■ **Exercise details**
Filter these records by the string "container", copying each line that holds it.

■ **Stored entries**
===============

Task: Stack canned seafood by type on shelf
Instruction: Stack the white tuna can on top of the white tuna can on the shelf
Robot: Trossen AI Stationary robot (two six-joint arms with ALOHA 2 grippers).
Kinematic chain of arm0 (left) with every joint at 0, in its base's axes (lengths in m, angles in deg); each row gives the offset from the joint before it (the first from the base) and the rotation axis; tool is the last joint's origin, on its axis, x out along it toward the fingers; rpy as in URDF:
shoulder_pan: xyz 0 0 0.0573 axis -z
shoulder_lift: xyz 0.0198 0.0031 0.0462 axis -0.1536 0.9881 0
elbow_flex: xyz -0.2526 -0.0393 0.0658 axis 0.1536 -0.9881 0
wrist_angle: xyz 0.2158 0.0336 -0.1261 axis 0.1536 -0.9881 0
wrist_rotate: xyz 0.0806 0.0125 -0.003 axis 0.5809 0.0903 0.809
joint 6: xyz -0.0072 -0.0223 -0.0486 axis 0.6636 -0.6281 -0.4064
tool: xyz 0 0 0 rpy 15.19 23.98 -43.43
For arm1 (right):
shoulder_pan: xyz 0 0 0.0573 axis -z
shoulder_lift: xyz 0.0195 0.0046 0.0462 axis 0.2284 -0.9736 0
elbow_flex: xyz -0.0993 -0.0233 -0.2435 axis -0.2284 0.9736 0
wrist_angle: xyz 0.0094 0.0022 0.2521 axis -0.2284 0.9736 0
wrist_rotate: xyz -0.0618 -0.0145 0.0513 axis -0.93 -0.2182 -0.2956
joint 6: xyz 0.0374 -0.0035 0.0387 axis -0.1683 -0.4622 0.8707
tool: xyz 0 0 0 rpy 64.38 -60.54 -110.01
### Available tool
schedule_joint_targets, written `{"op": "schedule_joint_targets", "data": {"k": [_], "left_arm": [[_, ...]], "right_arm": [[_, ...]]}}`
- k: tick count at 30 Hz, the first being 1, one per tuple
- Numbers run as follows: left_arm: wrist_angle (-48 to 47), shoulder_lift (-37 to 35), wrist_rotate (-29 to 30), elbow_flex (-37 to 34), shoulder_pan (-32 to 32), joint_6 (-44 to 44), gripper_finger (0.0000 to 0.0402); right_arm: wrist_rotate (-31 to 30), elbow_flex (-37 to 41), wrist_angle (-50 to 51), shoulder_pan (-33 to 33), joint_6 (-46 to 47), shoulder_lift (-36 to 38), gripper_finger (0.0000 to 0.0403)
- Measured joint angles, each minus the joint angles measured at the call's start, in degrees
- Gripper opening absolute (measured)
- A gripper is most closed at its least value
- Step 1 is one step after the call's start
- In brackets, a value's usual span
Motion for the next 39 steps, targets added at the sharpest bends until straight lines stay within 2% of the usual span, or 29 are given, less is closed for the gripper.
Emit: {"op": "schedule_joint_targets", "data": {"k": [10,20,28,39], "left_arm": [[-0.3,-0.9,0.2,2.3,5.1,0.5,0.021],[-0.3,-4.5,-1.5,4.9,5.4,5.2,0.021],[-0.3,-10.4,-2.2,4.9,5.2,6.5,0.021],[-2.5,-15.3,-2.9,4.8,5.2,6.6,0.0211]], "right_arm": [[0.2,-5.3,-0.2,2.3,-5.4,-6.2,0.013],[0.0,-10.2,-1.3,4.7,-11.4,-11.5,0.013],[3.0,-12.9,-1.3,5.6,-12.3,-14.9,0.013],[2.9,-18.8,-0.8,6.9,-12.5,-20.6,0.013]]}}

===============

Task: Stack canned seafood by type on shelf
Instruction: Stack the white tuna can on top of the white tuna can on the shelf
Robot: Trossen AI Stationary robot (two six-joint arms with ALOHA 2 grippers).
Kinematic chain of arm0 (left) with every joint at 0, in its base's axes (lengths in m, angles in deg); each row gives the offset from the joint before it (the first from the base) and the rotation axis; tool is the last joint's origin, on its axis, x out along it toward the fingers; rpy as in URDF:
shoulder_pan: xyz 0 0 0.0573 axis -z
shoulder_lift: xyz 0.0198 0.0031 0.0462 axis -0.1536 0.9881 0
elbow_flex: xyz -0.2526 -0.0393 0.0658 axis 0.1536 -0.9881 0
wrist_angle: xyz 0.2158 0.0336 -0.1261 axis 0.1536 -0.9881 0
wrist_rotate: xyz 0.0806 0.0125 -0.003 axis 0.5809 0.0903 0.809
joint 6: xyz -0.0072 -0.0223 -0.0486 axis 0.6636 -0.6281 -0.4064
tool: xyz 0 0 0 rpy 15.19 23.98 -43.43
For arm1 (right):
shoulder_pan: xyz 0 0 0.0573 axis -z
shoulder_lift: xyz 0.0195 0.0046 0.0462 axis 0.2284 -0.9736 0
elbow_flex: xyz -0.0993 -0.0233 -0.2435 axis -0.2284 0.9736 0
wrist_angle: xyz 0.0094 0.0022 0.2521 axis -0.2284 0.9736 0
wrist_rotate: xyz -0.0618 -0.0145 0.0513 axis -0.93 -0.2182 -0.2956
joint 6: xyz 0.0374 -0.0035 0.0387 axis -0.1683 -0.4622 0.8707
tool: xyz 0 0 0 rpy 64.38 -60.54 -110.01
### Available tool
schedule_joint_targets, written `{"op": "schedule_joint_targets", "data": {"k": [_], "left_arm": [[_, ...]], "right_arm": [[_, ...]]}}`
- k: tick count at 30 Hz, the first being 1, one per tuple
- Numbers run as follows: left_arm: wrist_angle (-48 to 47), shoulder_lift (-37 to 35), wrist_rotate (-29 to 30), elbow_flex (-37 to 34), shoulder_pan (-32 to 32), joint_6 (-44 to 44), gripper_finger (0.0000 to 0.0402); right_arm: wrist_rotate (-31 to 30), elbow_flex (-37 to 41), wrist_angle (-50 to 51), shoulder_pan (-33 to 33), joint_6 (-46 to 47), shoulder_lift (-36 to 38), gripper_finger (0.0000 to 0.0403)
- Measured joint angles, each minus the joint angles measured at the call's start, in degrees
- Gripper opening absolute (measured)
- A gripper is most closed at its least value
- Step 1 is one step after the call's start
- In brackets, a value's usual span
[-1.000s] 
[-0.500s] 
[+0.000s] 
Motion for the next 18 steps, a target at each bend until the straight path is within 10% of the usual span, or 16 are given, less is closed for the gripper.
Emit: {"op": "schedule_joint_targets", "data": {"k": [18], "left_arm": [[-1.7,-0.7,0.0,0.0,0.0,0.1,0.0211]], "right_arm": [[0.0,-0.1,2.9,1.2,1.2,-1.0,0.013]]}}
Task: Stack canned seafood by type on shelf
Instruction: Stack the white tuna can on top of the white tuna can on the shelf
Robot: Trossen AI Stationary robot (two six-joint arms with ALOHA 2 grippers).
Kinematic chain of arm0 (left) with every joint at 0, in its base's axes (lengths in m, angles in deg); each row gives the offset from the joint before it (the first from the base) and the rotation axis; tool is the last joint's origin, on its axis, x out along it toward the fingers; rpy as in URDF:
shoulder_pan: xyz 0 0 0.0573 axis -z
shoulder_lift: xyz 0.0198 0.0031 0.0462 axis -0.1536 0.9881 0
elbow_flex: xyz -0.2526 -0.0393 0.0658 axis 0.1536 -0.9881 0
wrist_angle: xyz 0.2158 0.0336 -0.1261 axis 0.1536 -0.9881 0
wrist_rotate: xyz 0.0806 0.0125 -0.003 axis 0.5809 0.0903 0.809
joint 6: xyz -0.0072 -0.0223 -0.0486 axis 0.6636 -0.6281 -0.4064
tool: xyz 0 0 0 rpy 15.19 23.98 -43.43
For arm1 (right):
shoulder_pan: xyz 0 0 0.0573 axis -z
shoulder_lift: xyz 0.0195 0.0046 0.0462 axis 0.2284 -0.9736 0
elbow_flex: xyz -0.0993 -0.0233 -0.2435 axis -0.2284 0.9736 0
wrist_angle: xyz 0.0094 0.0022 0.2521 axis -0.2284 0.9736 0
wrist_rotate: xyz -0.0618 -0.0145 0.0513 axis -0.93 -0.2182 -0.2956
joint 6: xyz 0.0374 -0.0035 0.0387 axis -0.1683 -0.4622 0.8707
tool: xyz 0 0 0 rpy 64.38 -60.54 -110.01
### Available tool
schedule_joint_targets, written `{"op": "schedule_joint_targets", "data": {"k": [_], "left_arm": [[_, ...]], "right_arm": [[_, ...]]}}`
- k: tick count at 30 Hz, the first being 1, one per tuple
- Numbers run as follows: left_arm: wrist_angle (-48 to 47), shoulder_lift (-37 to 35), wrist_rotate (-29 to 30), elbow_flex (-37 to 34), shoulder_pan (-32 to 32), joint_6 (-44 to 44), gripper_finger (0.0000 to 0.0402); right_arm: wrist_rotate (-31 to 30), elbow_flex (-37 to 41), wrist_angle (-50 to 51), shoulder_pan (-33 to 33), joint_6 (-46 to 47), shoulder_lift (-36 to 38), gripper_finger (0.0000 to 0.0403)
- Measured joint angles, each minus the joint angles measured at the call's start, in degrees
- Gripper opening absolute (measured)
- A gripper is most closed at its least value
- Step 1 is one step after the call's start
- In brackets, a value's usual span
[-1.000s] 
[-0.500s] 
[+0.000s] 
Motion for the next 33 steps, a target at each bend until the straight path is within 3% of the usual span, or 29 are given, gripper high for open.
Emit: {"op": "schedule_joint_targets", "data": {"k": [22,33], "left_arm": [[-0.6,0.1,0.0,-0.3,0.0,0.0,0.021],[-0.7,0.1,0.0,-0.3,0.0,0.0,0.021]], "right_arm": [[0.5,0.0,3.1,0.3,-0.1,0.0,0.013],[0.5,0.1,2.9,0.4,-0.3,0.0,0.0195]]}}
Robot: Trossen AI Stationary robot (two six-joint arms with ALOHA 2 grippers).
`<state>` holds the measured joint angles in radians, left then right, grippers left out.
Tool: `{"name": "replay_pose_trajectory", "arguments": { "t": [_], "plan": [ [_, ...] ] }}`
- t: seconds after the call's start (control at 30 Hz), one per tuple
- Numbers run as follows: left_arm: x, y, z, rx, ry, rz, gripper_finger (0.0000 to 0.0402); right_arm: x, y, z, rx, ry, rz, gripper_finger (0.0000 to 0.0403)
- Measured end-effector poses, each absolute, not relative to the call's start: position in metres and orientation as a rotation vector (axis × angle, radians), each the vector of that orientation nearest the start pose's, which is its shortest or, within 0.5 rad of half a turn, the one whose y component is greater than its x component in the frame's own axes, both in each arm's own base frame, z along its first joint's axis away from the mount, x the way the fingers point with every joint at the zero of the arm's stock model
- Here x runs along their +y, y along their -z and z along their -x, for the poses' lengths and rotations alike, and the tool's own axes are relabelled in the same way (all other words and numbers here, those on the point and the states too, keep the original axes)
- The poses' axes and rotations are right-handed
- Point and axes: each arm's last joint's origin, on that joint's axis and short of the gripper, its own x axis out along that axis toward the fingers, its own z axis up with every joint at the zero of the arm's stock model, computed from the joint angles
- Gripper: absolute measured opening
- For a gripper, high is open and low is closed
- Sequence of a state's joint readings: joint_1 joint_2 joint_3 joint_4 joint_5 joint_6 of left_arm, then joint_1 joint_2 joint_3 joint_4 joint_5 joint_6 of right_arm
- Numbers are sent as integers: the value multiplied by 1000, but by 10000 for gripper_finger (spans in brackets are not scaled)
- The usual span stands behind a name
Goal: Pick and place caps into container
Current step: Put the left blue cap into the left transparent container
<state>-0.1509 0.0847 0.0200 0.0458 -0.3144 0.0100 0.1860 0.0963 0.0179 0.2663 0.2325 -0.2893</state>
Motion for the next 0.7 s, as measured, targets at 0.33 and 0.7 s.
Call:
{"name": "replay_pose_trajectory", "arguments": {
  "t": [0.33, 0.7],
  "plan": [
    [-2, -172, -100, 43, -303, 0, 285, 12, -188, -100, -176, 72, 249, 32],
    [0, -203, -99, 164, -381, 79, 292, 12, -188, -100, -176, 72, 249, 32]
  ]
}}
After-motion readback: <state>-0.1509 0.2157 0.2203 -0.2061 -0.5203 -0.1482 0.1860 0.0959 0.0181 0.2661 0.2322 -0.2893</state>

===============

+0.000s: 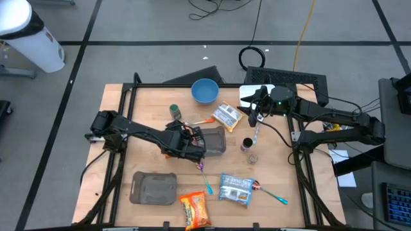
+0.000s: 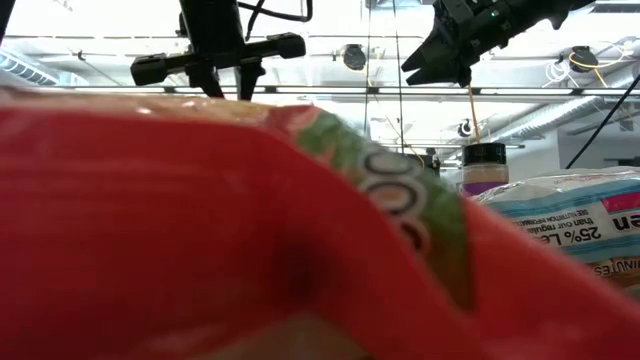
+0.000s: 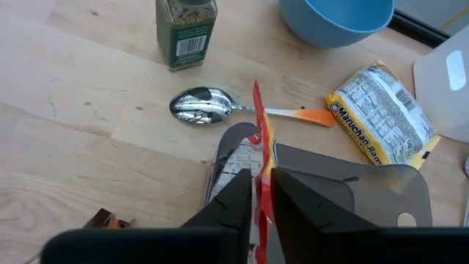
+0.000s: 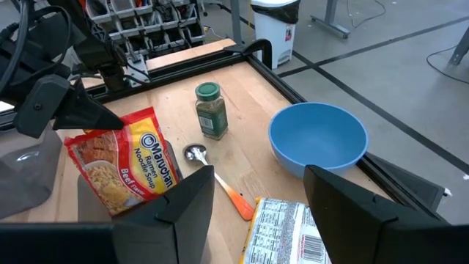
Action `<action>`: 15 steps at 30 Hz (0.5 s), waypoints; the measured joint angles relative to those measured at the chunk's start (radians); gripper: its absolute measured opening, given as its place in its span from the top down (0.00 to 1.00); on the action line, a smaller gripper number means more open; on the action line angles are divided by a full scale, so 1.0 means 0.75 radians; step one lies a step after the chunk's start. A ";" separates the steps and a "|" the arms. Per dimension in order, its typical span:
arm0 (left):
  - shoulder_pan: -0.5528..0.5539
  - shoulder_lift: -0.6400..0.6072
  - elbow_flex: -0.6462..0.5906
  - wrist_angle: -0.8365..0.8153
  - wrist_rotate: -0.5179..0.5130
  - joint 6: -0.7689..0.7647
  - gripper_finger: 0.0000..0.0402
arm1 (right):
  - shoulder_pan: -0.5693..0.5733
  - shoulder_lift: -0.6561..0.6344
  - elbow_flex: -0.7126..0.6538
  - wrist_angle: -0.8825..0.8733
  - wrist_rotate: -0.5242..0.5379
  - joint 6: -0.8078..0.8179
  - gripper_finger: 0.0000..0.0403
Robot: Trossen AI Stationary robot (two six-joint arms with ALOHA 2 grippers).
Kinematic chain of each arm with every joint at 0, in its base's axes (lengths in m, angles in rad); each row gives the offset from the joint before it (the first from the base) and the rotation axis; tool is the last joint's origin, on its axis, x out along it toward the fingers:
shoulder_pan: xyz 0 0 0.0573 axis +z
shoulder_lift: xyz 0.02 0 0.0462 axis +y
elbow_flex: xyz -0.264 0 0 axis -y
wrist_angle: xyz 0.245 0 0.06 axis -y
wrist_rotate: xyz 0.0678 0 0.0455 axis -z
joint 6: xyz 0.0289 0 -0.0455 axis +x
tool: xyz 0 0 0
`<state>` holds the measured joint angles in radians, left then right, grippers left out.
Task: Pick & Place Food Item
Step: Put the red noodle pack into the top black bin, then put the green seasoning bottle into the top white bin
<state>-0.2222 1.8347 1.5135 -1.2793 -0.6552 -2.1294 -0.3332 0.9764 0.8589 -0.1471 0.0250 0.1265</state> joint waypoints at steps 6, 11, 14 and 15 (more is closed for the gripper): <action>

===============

■ **Final answer**
Goal: Pick and place caps into container
Current step: Put the left blue cap into the left transparent container

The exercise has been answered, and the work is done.